Something that, as the news media continues to grapple with how to remain sustainable, we could all try and remember.

In other news …

What’s your favourite music venue?

It’s New Zealand Music Month, which means it’s time for me to guiltily admit I’ve barely left the house in the evening this month and certainly have not been to any live events.

I promise that’s not usually how I am, but right now it is.

So given it’s NZ Music Month, we asked three local artists for their favourite local music venues, and here’s what they said. Note: Some answers have been edited for brevity.

JessB: My fav Aotearoa music venue is Neck of The Woods. It was the first place I ever played a live gig, and was also the host venue for the party I started with my friend Half Queen called FILTH. In addition to a fire sound system, it is a venue that caters to so many different types of artists and genres. I’ve been to many gigs there both as an artist and a fan, and the staff have always prioritised creating a space that feels safe and welcoming to all. Long live NOTW!

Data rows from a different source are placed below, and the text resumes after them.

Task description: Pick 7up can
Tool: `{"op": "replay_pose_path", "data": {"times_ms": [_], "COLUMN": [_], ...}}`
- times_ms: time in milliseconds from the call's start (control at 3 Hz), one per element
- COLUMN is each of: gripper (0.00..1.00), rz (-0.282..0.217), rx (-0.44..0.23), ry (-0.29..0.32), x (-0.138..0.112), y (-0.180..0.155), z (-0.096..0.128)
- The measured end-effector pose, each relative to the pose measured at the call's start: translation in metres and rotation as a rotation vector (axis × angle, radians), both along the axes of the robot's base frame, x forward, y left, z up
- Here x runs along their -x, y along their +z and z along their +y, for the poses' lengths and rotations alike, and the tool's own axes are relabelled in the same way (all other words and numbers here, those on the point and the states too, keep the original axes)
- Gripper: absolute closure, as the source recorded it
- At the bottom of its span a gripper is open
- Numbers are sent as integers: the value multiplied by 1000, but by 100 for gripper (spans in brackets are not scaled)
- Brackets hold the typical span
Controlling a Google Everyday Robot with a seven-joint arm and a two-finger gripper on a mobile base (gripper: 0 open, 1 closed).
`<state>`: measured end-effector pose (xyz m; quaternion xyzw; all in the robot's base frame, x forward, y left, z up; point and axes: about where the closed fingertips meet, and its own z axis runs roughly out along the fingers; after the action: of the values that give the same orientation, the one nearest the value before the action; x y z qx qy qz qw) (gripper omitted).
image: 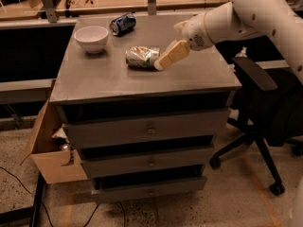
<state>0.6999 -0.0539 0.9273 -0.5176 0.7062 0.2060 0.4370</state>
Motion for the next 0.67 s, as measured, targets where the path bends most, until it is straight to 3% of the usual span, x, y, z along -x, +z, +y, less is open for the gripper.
{"op": "replay_pose_path", "data": {"times_ms": [667], "gripper": [3], "rz": [36], "rx": [-6], "ry": [52], "x": [-43], "y": [-35], "z": [36]}}
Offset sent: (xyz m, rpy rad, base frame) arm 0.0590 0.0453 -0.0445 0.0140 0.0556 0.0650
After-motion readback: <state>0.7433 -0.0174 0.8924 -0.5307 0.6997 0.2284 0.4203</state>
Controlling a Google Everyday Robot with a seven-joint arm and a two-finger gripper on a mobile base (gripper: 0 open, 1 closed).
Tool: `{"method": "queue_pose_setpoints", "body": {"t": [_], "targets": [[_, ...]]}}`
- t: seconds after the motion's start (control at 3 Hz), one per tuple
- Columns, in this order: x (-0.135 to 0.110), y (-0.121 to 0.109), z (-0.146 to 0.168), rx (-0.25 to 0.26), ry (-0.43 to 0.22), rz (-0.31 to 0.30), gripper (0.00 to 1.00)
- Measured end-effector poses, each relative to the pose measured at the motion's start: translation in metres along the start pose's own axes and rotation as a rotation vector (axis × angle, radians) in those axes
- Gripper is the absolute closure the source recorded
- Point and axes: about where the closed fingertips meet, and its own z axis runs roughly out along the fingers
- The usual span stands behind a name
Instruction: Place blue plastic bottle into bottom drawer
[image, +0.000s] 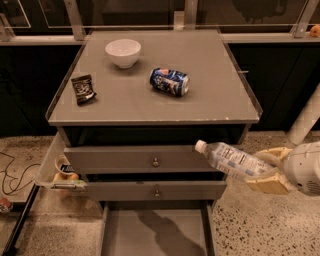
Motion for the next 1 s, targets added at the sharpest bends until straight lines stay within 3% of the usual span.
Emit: {"method": "queue_pose_setpoints", "body": {"t": [0.33, 0.67, 1.0], "targets": [[0.008, 0.016, 0.023, -0.022, 0.002, 0.045, 1.00], [0.021, 0.048, 0.076, -0.041, 0.046, 0.068, 1.00], [0.047, 0.061, 0.133, -0.031, 0.079, 0.064, 1.00]]}}
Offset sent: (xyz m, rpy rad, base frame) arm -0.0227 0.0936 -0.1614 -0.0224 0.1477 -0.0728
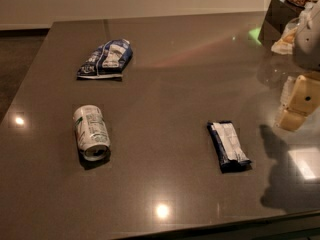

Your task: Place 7up can upright

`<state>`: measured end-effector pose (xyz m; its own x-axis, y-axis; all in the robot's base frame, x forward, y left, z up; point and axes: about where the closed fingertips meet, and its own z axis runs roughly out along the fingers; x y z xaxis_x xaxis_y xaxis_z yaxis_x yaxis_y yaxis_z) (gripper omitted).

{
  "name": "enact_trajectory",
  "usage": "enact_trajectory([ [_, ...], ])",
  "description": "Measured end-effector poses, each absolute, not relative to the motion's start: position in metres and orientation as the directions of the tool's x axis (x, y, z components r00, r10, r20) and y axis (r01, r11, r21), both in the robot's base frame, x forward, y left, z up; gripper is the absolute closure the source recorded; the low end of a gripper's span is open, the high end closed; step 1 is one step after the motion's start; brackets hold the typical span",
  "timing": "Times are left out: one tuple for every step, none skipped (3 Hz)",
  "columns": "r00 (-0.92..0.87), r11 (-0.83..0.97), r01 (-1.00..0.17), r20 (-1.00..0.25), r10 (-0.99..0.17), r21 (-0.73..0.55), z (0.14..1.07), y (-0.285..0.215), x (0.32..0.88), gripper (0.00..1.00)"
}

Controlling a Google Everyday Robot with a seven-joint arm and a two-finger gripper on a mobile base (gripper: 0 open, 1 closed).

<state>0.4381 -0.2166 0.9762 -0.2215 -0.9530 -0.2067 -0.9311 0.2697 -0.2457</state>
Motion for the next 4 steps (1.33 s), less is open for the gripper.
enact_trajectory([
  [-0.221,0.270,-0.931,-0.207,-0.953,-0.246,0.976,-0.217,0.438,0.00],
  [-0.177,0.229,-0.942,-0.216,-0.960,-0.246,0.980,-0.204,0.448,0.00],
  [-0.079,0.137,-0.959,-0.229,-0.970,-0.249,0.980,-0.175,0.463,0.00],
  [0.079,-0.016,-0.968,-0.246,-0.966,-0.250,0.969,-0.130,0.482,0.00],
])
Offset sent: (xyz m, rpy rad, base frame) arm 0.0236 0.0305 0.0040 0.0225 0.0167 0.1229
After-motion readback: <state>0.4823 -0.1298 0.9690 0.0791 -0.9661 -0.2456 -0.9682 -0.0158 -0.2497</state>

Kiwi singer-songwriter Bic Runga.
Kiwi singer-songwriter Bic Runga.

Bic Runga: I have a lot of fondness for the Powerstation, it was always such a good place to play and to go and see bands in the central suburbs. I got to play there with Neil Finn's 7 Worlds Collide show when he collaborated with members of Radiohead, Wilco, KT Tunstall and with Neil’s family, it was such a dream gig for me. Shouts to Peter and the late beautiful Gabrielle for keeping this legendary venue alive.

**Finn Andrews *(The Veils):*** I have so much love for so many venues here: San Fran in Wellington gave us some of our favourite shows when we were young; likewise the now sadly extinct Kings Arms in Auckland. But the place that means the most to me is still The Bunker Folk Club in the now terrifyingly affluent suburb of Devonport, Auckland.

My favourite venue to listen to live music in Aotearoa is the Hollywood Cinema in Auckland, mostly because I'm middle-aged and prize sitting down a lot more than I used to. Intimate, yet always has the capacity to get rowdy and a bit unhinged. It's a brilliant place.

A reality TV reckoning

Very serious accusations in the world of reality TV this week, with two women involved in Married at First Sight (MAFS) UK going public with claims they were raped during filming of the show, while a third made allegations they were subject to a non-consensual sexual act.

All three women told British investigative show Panorama that they did not feel the reality programme had done enough to protect them during filming. The show has since been pulled from its UK streamer, with a new and already filmed season on indefinite hold. Here in New Zealand, local distributor SKY also removed all episodes of the show from its ThreeNow service in the wake of the news.

It’s also prompted many questions about the level of care provided to contestants on reality TV programmes such as this, and whether the show’s format encourages bad behaviour. Our local version of MAFS, which has been off the air for a while now, had its own scandal after it emerged one of the show’s grooms had an outstanding domestic violence charge in the US. MAFS NZ subsequently cut his entire storyline from the show.